The changes would “make development more consistent downtown, by no longer limiting footprints on some blocks but not on others,” one city planner said. “They will allow those downtown buildings to better provide housing and office space in an area that is well served with public facilities to meet community demand, and also help generate more activity downtown.” Vancouver has done a wonderful job of reinventing its downtown; a change to building codes would build on that momentum.
Jeers: To disrepair. The Repair Clark County program has been shuttered due to a lack of funding. The program, which is run by nonprofit Columbia Springs and has volunteers repair and refurbish anything from old garden tools to broken lamps, recently lost its primary funding source — a grant from the state Department of Ecology.
“(Fixers) are dedicated and talented individuals who believe in repairing what is possible and reducing what might otherwise be considered trash and discarded,” said one volunteer.

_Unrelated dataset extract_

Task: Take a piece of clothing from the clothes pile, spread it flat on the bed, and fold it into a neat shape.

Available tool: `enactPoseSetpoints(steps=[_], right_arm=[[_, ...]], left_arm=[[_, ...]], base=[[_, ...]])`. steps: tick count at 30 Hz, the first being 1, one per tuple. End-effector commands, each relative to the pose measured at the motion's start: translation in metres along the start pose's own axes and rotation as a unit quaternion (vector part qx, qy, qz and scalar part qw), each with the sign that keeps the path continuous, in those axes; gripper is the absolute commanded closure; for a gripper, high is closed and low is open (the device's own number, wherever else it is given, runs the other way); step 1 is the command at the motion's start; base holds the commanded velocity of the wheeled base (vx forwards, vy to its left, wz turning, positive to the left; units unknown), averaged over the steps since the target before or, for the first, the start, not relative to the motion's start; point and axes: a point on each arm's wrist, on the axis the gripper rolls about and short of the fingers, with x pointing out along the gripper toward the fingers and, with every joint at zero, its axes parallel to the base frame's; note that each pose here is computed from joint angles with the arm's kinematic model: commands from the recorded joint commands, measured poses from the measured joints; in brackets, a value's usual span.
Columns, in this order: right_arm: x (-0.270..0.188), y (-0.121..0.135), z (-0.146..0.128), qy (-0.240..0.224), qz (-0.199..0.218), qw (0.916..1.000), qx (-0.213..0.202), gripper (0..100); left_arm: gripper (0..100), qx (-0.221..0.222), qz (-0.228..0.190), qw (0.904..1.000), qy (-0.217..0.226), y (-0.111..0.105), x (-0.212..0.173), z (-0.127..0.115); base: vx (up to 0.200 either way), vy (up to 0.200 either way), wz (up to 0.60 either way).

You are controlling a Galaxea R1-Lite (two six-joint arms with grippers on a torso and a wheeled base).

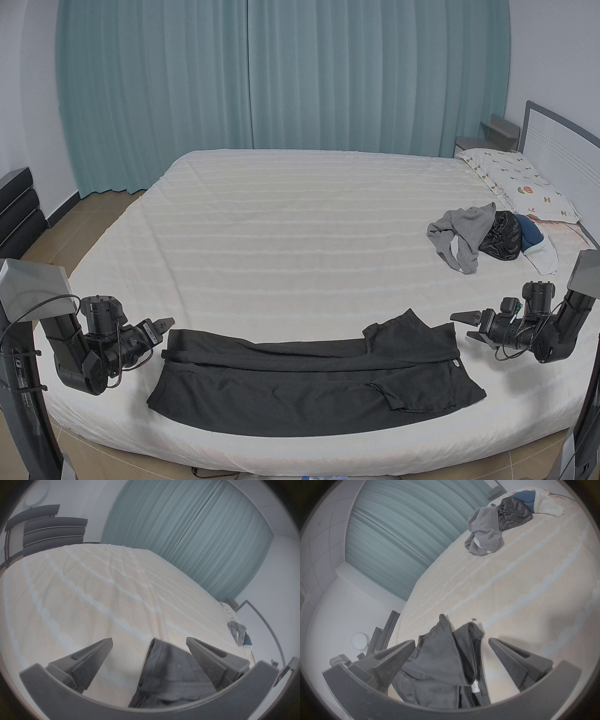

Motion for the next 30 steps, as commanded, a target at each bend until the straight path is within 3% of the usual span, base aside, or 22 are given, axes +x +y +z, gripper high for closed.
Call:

Therein lies the benefit — keeping household products from turning into garbage. Organizers are hoping to raise alternate funding and are reapplying for the state grant; here’s hoping for a revival of the program.
Cheers: To firefighters. A house fire north of La Center this week extended to nearby brush and trees, eventually blackening 32 acres and destroying the house, a barn and some outbuildings. Our thoughts are with the family whose property was damaged, but we are thankful for firefighters who quickly responded and contained the blaze within a day.

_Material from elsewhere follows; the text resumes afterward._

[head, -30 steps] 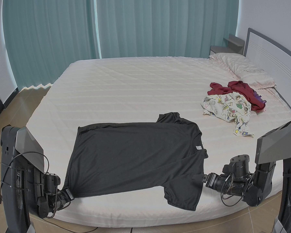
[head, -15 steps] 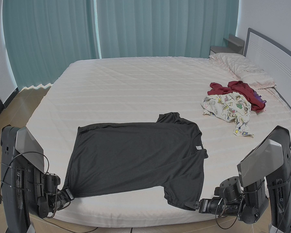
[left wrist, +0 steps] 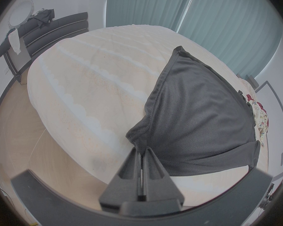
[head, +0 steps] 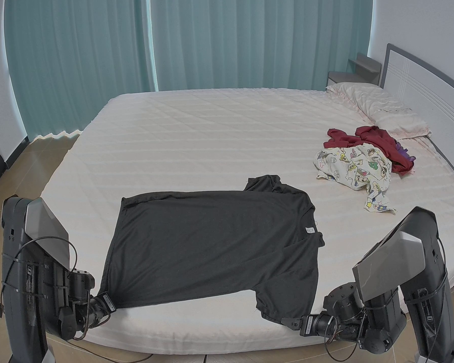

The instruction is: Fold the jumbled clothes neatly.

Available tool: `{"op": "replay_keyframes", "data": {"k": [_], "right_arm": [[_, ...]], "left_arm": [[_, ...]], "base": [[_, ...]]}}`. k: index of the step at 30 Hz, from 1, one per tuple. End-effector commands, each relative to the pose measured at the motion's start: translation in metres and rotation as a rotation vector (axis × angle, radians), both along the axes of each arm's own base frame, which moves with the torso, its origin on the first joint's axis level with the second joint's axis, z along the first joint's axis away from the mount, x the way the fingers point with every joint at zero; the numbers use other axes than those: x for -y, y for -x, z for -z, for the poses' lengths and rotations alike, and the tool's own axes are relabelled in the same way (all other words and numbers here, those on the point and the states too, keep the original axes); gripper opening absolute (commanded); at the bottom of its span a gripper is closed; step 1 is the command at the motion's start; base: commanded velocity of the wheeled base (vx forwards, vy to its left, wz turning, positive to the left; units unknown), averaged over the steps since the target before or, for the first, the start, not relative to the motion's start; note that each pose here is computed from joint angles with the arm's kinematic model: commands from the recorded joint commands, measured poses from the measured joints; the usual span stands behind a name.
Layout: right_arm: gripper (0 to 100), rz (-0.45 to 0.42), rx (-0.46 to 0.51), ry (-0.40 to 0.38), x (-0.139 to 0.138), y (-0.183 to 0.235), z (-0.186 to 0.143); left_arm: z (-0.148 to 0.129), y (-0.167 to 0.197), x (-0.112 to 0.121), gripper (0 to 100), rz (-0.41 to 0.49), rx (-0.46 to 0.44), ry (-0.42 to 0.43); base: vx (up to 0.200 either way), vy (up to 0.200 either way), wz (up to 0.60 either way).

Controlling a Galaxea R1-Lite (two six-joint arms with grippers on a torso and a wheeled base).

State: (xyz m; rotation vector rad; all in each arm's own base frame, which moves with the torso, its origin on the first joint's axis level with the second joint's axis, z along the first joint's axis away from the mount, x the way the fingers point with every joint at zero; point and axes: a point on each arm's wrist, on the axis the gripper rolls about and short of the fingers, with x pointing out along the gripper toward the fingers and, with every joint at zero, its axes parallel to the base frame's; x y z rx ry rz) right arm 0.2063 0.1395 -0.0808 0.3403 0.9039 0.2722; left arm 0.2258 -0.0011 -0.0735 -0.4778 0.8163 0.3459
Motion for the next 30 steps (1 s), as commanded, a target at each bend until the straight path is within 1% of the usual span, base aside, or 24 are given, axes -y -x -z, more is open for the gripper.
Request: {"op": "replay_keyframes", "data": {"k": [1,6,7,14,15,16,18,19,21,23,24,25,27,30], "right_arm": [[100,-0.002,0.023,-0.013,-0.005,-0.005,0.002],[100,0.002,0.037,-0.024,-0.007,-0.01,0.003],[0,0.003,0.036,-0.022,-0.006,-0.01,0.003],[0,0.019,0.012,-0.014,0.002,-0.003,-0.002],[0,0.024,0.002,-0.016,0.008,0.001,-0.009],[0,0.024,0.002,-0.016,0.008,0.001,-0.009],[0,0.046,-0.013,-0.014,0.02,0.007,-0.019],[0,0.046,-0.013,-0.014,0.02,0.007,-0.019],[0,0.059,-0.044,-0.027,0.035,0.014,-0.029],[0,0.059,-0.058,-0.046,0.042,0.018,-0.036],[0,0.059,-0.055,-0.052,0.042,0.017,-0.037],[0,0.08,-0.033,-0.074,0.045,0.015,-0.044],[0,0.095,-0.014,-0.074,0.049,0.012,-0.047],[0,0.096,-0.016,-0.069,0.051,0.012,-0.049]], "left_arm": [[0.0,-0.001,0.0,0,-0.001,0.013,0.0],[0.0,-0.001,0.0,0,-0.001,0.013,0.0],[0.0,-0.001,0.0,0,-0.001,0.013,0.0],[0.0,-0.001,0.0,0,-0.001,0.013,0.0],[0.0,-0.002,0.0,0,-0.001,0.015,0.0],[0.0,-0.002,0.0,0,-0.001,0.015,0.0],[0.0,-0.001,0.0,0,-0.001,0.013,0.0],[0.0,-0.001,0.0,0,-0.001,0.013,0.0],[0.0,-0.001,0.0,0,-0.002,0.013,0.0],[-0.001,-0.001,0.0,0,-0.002,0.015,-0.001],[0.0,-0.001,0.0,0,-0.002,0.013,-0.001],[-0.001,-0.001,0.0,0,-0.002,0.013,-0.001],[-0.002,-0.001,0.0,0,-0.002,0.018,-0.004],[-0.005,0.001,0.0,0,-0.005,0.019,-0.01]], "base": [[0.0,0.0,0.0],[0.0,0.0,0.0],[0.0,0.0,0.0],[0.0,0.0,0.0],[0.0,0.0,0.0],[0.0,0.0,0.0],[0.0,0.0,0.0],[0.0,0.0,0.0],[0.0,0.0,0.0],[0.0,0.0,0.0],[0.0,0.0,0.0],[0.0,0.0,0.0],[0.0,0.0,0.0],[0.0,0.0,0.0]]}}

As one fire department official said: “People need to be aware that this is essentially the new norm in Clark County. This is going to become more and more common with changes in the climate.” And firefighters will become more and more important for preserving our communities.
Jeers: To unhealthy air. In addition to increasing the threat of wildfires and creating discomfort, high temperatures contribute to air pollution. As temperatures reached triple digits this week, Clark County and the metro area were under an air quality advisory.
Officials recommended that people with existing health conditions such as asthma or heart disease remain inside while pollution levels were high. Older adults, pregnant women and children also were urged to remain indoors. Smog can irritate one’s eyes, nose and lungs, and can cause breathing problems. Humans and their environment are not well-suited for extreme temperatures.
Cheers: To election integrity. As usual, the manual count of randomly selected ballots in a Clark County election have matched the machine count. As part of the Aug. 1 primary and special election in Battle Ground, Woodland and two fire districts, officials tested the electronic ballot count, and it passed without a glitch.
For those who question election integrity, we recommend becoming better informed about the various protections that ensure free and fair elections. Clark County officials are transparent about the process, but it can be difficult to combat a raft of misinformation regarding elections.